● What you are asked to do: Copy each line from the records below in which the word "target" is found.

*** Extracted entries Section Begins ***

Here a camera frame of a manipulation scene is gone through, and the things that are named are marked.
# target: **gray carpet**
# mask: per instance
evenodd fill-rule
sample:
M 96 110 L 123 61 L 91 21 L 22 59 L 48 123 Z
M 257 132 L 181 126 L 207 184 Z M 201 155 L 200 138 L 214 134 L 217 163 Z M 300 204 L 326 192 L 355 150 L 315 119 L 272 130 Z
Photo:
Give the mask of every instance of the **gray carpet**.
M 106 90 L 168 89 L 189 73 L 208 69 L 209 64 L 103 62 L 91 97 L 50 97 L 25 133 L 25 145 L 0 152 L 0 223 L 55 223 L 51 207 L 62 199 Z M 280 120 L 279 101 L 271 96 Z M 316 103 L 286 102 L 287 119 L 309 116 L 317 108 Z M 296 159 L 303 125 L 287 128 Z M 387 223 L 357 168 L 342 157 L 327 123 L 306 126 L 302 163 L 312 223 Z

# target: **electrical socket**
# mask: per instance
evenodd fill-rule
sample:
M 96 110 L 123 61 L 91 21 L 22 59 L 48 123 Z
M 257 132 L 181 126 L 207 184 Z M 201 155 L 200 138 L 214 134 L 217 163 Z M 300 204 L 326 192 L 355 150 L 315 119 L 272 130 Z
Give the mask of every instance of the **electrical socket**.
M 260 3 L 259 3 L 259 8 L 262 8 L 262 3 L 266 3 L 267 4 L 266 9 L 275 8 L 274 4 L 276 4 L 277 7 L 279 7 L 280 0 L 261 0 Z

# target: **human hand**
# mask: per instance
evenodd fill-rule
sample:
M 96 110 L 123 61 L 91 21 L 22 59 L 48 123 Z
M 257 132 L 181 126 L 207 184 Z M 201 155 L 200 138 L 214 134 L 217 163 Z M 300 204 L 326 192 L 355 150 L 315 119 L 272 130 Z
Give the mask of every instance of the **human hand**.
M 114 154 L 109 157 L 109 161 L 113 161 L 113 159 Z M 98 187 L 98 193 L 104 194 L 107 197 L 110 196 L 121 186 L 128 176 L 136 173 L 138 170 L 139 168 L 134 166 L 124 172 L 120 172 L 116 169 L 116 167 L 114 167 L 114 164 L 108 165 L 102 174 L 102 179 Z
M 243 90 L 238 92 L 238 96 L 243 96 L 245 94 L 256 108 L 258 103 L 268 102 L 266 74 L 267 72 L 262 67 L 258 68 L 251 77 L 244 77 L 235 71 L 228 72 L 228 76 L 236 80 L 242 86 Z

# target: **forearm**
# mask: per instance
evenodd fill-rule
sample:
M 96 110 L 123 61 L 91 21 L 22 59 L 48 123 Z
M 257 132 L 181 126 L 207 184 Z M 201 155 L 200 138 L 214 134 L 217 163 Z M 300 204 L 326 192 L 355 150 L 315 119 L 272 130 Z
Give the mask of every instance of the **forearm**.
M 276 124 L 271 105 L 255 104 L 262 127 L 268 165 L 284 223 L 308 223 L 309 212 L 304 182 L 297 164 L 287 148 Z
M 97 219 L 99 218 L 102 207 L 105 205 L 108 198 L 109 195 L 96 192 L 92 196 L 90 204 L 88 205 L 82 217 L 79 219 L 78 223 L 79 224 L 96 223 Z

*** Extracted entries Section Ends ***

● Reply:
# target: **gray carpet**
# target: **electrical socket**
# target: **human hand**
# target: **forearm**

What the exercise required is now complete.